== Supplied information

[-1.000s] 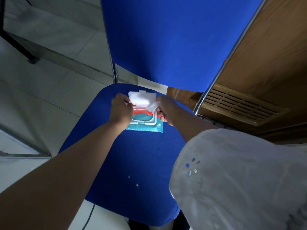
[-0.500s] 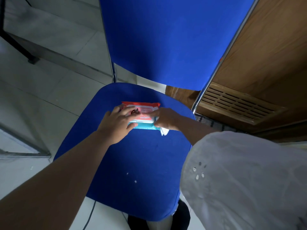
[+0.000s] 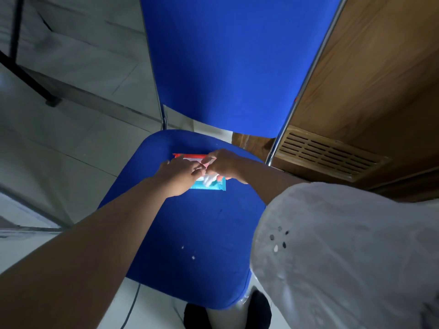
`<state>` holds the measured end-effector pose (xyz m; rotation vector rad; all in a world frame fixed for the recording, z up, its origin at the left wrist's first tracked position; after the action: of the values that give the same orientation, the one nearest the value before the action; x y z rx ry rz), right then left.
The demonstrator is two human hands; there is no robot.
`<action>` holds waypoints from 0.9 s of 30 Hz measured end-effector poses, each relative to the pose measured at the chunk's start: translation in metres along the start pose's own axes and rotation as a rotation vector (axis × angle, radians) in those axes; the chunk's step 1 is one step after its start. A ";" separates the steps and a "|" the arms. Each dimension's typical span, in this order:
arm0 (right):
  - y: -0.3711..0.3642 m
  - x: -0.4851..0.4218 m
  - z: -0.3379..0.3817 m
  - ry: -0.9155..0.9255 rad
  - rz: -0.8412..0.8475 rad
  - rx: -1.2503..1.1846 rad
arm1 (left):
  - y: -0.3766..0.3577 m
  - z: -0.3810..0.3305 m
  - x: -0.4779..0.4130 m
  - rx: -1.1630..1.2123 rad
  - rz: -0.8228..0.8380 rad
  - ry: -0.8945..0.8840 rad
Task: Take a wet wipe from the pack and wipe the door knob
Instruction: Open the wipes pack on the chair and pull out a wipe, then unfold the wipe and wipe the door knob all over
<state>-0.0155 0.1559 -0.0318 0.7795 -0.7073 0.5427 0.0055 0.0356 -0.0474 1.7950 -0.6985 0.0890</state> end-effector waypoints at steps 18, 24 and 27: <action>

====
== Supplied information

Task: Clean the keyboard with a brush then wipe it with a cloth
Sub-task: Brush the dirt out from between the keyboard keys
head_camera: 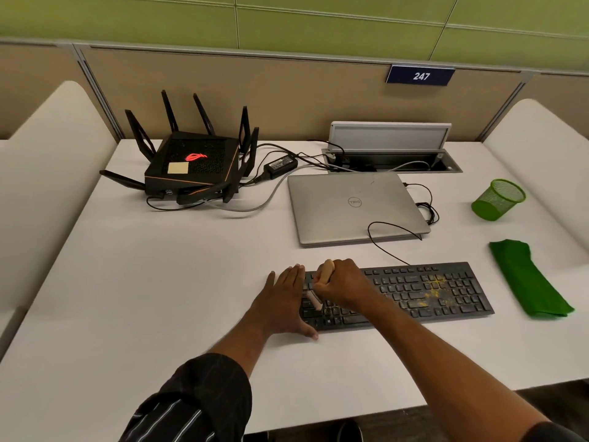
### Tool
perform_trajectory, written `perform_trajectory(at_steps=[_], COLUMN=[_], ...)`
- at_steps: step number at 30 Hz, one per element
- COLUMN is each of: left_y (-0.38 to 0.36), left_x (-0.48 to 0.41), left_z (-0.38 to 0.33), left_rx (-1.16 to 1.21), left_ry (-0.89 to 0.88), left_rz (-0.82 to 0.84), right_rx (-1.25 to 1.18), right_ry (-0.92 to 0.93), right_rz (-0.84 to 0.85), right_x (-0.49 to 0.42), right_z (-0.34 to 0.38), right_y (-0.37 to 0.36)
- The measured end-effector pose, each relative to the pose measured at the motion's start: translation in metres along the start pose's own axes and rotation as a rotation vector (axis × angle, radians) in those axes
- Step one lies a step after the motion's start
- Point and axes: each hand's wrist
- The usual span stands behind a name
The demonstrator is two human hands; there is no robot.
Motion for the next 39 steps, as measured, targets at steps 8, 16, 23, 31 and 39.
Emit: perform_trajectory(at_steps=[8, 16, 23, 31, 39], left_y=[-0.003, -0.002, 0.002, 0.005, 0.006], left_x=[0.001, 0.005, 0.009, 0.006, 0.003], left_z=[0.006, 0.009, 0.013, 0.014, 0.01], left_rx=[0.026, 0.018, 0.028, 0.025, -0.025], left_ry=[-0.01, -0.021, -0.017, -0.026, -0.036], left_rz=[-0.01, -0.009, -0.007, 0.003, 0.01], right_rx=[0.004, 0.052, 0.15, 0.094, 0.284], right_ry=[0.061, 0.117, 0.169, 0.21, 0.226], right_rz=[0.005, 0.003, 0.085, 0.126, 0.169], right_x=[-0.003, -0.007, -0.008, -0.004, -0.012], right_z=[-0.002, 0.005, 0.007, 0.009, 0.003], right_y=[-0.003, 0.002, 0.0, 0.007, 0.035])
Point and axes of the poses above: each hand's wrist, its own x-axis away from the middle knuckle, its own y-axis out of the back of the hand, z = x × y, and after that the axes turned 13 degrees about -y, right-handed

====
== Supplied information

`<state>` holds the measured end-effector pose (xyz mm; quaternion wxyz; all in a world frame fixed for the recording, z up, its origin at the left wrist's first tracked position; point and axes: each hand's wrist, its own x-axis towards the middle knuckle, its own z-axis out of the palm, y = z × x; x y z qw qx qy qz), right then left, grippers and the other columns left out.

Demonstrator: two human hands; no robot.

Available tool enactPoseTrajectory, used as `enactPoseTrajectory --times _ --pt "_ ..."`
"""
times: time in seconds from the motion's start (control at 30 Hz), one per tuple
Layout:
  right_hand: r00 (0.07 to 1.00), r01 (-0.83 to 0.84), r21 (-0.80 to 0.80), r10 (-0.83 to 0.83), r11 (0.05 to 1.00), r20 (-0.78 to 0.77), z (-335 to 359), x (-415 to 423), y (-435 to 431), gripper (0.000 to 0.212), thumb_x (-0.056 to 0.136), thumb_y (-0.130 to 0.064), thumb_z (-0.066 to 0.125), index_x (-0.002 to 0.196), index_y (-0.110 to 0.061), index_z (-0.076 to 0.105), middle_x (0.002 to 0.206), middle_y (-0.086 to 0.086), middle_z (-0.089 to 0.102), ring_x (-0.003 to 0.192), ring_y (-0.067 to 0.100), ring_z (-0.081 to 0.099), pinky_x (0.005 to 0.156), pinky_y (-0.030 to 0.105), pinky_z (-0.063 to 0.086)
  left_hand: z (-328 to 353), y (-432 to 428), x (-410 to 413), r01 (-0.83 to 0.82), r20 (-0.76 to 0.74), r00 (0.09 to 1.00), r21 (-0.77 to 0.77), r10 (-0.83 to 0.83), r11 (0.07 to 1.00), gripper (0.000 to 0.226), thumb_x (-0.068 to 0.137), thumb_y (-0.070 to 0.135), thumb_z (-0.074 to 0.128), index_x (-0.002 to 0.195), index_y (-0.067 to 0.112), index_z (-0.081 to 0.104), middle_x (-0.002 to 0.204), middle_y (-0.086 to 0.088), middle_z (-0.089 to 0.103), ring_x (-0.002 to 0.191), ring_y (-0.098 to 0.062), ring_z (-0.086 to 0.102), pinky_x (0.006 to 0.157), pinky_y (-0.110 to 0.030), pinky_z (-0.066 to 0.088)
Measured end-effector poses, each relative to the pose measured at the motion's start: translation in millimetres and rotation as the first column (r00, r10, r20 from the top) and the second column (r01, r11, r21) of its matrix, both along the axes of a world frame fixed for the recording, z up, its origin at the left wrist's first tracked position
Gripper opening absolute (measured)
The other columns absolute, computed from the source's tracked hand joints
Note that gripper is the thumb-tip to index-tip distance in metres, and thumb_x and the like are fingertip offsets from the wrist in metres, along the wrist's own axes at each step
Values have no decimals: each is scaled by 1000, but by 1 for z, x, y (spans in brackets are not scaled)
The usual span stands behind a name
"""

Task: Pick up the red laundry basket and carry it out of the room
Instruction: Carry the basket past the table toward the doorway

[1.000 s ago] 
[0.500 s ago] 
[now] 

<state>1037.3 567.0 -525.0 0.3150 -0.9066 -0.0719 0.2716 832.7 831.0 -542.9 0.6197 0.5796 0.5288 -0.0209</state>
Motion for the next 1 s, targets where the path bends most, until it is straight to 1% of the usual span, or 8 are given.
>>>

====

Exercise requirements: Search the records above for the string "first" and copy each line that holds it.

Output for this exercise:
`<state>` holds the measured end-effector pose (xyz m; rotation vector rad; all in a world frame fixed for the recording, z up, its origin at the left wrist's first tracked position; after the action: of the values that give the same orientation, the one nearest the value before the action; x y z rx ry rz), right then left.
`<state>` holds the measured end-effector pose (xyz mm; quaternion wxyz; all in a world frame fixed for the recording, z up, its origin at the left wrist's first tracked position; point and axes: each hand's wrist, its own x-axis towards the middle knuckle, its own z-axis out of the palm, y = z × x; x y z qw qx qy qz), right then left, grippers and the other columns left out.
Measured end-effector poses, each relative to the pose measured at the motion's start: translation in millimetres and rotation as the first column (r00, r10, r20 from the top) and the second column (r01, r11, r21) of its matrix, both along the axes of a world frame fixed for the recording, z up, its origin at the left wrist's first tracked position

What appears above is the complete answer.